● **WORK ITEM**
Scan the listing beneath this sentence. Report each line with the word "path".

--- DATASET EXTRACT Enclosed Below ---

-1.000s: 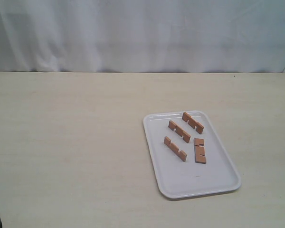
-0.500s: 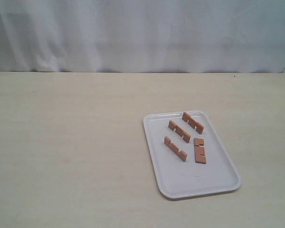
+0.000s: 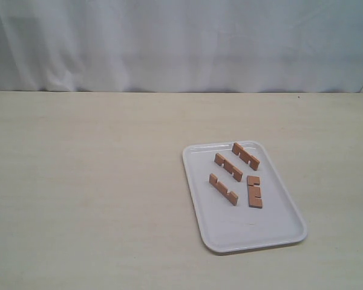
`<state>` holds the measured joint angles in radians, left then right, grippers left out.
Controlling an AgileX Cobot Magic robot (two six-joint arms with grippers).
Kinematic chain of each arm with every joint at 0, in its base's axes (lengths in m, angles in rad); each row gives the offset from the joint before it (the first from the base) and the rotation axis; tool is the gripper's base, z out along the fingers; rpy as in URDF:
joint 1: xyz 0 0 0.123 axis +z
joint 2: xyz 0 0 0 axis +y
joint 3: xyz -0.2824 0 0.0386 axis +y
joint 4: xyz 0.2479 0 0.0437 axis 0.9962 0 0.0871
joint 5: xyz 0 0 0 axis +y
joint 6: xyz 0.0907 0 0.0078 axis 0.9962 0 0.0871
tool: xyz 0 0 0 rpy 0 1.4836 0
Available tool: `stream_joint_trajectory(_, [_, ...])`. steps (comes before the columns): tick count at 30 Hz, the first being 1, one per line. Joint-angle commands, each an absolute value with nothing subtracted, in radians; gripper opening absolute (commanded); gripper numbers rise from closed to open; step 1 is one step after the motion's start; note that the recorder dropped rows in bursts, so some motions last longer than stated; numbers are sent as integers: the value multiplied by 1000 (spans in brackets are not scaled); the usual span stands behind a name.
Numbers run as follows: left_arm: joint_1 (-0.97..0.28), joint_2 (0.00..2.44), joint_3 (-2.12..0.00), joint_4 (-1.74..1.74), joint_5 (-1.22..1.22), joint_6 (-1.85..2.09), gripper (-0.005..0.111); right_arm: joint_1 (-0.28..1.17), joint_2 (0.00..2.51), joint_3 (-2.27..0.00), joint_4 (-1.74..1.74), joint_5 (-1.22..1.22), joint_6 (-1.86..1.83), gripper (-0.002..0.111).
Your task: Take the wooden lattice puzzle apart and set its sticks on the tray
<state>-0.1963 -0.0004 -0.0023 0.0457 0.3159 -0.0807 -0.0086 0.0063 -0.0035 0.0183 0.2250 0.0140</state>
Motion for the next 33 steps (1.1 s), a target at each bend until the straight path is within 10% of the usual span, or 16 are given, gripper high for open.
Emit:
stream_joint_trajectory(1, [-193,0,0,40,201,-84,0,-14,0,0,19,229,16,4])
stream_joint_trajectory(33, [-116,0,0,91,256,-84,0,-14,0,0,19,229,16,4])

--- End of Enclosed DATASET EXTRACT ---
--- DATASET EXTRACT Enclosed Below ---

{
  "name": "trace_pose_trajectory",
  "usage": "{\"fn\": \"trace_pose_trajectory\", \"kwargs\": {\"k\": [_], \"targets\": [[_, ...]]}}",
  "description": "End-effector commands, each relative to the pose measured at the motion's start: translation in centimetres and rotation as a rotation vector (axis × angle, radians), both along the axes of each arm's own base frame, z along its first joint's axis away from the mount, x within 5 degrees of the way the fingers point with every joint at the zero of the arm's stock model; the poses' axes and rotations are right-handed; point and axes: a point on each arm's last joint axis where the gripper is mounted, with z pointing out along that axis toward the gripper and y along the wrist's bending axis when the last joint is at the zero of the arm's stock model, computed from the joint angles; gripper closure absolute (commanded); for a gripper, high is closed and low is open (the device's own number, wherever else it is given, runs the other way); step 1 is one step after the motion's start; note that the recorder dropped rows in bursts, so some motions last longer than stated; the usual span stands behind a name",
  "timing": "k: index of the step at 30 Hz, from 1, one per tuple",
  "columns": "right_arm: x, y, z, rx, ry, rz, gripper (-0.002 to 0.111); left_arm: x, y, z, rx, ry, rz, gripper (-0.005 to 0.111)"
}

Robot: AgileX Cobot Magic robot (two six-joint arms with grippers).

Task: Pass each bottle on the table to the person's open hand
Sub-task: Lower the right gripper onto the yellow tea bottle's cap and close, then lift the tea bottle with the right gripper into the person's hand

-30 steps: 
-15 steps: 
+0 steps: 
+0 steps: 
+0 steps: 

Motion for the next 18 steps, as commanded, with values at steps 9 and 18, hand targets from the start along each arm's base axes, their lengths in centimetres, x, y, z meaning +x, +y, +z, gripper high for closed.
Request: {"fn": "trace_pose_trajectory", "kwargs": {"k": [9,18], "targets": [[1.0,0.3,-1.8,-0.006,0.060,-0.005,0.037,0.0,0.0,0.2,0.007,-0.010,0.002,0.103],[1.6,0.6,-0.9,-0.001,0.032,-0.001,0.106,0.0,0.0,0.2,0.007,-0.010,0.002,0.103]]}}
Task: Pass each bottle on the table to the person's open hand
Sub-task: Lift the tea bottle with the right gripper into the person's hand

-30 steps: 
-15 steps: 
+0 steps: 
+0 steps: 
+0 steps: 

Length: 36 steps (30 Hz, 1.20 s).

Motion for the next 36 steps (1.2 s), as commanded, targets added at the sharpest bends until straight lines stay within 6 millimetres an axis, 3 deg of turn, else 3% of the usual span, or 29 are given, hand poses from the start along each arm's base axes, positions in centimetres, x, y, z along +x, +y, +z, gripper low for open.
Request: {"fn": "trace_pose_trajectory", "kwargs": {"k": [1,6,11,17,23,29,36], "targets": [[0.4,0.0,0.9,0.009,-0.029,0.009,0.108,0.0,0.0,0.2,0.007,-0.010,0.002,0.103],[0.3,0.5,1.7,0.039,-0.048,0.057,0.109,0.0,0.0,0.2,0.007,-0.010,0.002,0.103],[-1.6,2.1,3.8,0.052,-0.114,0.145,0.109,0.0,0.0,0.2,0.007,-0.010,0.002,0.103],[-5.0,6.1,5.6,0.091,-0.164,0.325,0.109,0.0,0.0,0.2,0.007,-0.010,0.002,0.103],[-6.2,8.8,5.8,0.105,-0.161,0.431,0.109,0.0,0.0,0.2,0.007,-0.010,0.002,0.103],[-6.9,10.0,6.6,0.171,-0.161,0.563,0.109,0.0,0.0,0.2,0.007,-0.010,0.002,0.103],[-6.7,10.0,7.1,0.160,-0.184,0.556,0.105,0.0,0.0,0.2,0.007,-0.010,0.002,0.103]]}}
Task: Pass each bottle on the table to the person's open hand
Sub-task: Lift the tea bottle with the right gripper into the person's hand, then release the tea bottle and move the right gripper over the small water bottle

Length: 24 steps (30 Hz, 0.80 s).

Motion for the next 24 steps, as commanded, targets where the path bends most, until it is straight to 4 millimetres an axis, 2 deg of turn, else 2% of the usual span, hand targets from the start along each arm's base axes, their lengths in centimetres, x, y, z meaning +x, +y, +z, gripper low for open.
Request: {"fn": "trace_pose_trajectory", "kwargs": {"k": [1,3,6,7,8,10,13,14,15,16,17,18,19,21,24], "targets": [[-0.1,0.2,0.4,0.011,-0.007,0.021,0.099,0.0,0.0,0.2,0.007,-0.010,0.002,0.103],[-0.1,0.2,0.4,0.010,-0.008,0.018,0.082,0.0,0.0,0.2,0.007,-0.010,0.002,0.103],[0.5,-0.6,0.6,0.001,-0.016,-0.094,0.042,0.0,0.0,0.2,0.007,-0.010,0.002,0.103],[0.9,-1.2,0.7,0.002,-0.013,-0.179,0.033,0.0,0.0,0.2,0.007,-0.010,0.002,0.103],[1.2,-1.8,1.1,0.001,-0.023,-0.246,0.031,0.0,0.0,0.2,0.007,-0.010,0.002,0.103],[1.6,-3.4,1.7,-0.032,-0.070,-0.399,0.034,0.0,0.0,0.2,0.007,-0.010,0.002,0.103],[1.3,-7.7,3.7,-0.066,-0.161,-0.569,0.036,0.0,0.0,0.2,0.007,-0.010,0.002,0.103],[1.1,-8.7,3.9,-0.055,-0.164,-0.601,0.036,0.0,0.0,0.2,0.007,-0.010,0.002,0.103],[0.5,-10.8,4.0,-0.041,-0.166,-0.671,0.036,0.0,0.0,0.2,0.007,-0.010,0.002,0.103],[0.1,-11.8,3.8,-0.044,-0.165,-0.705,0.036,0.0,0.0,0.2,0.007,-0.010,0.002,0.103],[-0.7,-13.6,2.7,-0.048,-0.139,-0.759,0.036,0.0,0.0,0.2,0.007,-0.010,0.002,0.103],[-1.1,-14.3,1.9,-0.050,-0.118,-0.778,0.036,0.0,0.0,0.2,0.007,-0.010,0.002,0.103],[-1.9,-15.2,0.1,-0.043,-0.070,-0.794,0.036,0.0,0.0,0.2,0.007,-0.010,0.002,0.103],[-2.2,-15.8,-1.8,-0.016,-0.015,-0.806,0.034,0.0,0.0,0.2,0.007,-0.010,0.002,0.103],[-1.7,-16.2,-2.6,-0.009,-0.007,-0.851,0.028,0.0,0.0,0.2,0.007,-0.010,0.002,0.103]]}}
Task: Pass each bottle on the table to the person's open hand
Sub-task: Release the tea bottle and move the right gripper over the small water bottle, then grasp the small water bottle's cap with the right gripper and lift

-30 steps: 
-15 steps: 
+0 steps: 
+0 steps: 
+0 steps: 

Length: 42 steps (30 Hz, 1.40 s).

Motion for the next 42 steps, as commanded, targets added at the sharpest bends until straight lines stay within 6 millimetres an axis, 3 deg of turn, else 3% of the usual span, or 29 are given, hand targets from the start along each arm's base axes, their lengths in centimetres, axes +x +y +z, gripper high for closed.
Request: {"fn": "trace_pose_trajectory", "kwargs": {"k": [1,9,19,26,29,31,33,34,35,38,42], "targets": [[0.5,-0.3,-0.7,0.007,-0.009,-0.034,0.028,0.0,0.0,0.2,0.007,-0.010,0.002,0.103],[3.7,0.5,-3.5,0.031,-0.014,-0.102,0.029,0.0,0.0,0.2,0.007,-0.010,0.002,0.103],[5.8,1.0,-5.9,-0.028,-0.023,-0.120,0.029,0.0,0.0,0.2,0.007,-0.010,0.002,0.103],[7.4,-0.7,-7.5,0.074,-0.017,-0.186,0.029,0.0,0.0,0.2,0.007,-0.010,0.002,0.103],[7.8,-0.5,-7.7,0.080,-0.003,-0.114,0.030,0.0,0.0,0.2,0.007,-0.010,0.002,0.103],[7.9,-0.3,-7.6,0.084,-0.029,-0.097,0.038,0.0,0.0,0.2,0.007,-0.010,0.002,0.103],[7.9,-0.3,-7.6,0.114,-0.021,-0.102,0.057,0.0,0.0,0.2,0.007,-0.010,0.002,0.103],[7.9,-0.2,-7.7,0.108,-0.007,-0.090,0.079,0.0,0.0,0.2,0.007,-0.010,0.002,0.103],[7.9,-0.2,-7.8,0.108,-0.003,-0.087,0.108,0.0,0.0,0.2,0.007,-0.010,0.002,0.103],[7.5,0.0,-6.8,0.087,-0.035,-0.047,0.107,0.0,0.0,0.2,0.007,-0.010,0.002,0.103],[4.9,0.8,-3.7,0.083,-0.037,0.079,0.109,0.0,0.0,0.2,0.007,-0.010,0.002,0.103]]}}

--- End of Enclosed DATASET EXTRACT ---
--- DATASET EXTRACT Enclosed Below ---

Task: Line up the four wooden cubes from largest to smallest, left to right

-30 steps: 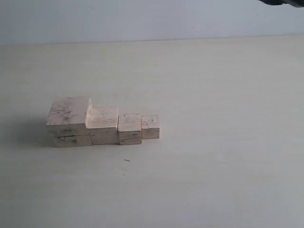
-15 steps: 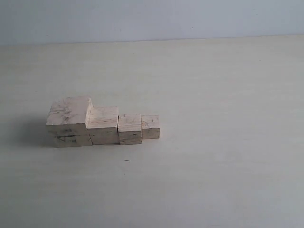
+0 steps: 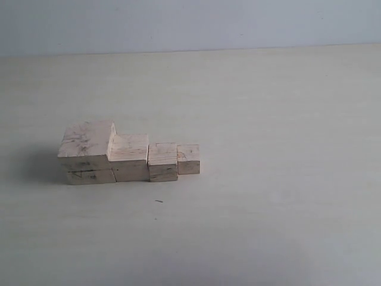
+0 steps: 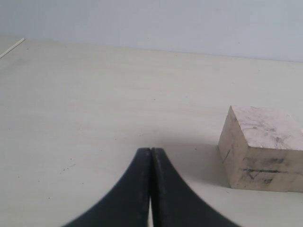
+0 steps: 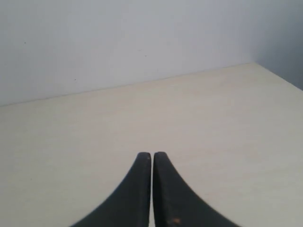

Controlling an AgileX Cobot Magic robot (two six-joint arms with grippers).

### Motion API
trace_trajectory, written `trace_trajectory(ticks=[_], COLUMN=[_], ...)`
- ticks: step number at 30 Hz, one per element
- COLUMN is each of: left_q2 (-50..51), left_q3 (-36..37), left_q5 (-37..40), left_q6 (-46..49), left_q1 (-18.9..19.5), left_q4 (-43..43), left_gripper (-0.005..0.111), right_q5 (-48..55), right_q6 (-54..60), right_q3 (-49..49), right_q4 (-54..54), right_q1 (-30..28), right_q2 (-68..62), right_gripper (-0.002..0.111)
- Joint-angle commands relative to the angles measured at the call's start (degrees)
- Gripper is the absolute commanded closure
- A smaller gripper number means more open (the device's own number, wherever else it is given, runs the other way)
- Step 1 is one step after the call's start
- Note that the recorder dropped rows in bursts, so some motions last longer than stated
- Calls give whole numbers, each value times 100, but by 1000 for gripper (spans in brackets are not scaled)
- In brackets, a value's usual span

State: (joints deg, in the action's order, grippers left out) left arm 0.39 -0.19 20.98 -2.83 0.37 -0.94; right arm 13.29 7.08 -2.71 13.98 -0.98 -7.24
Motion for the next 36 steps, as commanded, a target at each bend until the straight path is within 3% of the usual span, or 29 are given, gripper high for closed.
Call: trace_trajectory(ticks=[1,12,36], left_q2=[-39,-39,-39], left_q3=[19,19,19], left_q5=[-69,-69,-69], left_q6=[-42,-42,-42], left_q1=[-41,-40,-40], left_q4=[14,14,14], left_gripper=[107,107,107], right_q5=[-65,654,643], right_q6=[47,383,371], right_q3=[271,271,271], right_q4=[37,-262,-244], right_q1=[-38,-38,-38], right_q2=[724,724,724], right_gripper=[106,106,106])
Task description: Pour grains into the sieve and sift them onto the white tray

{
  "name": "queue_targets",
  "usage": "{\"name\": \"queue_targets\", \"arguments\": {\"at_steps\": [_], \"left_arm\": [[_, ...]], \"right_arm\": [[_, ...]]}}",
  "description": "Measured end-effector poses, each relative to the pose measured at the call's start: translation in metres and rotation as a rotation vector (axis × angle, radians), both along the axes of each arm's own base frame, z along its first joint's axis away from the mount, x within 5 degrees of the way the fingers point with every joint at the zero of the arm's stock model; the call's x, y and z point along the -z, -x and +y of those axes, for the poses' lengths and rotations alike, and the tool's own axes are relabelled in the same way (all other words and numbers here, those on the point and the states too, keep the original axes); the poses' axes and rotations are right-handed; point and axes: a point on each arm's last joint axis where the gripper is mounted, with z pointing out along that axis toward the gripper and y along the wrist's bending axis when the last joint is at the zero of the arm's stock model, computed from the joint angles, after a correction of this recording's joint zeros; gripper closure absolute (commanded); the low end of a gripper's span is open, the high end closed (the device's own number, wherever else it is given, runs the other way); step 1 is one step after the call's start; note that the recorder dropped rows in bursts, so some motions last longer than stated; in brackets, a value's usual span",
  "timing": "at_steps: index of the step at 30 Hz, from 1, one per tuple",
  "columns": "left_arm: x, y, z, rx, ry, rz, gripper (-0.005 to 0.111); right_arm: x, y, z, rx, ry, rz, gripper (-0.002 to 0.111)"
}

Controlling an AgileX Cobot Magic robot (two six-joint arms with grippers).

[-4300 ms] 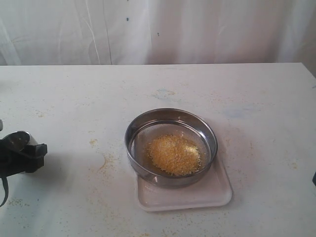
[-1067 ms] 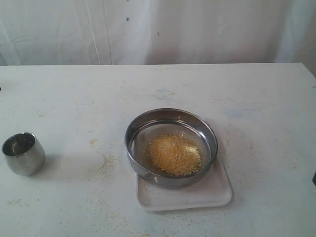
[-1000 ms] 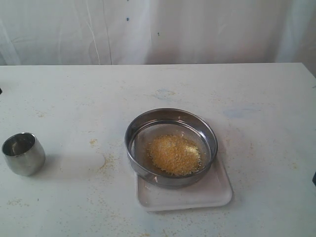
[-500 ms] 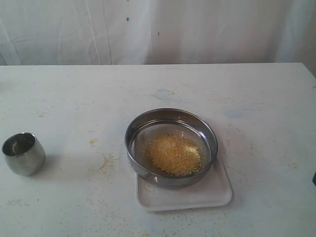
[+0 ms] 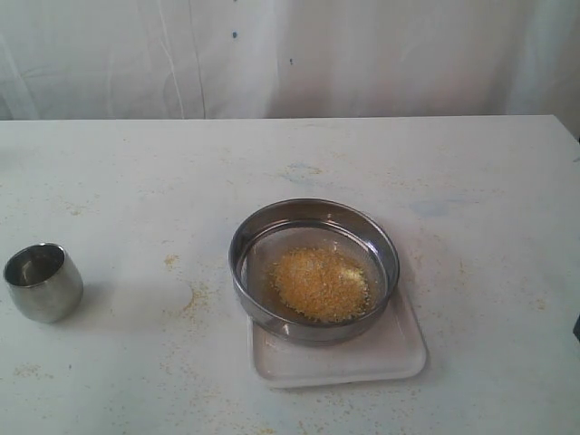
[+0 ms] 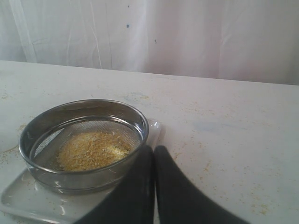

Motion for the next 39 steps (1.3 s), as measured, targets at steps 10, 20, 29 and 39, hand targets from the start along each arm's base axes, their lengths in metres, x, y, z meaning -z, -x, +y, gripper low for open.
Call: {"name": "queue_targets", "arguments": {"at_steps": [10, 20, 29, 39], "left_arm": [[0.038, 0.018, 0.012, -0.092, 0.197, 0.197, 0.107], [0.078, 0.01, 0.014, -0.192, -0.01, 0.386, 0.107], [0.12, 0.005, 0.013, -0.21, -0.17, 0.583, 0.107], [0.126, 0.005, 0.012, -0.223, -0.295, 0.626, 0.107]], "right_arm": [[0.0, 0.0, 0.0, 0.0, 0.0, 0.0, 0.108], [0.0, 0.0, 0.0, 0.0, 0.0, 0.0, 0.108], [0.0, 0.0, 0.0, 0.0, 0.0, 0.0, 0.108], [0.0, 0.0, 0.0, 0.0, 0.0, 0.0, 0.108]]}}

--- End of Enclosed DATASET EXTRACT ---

● **RESULT FOR THIS TASK**
Motion for the next 33 steps (1.1 s), a target at each bend until the straight path is within 10% of the usual span, or 16 are given, gripper high for open.
Motion for the next 24 steps, as commanded, targets where the path bends most, until it is straight to 4 millimetres an axis, 2 deg of turn, else 2% of the usual span, hand targets from the start along each arm's base axes, their lengths in centimetres, x, y, z meaning +x, +y, +z, gripper low for open.
Motion for the next 36 steps, as commanded, a target at each bend until the straight path is within 3% of the usual span, or 29 are given, gripper high for closed.

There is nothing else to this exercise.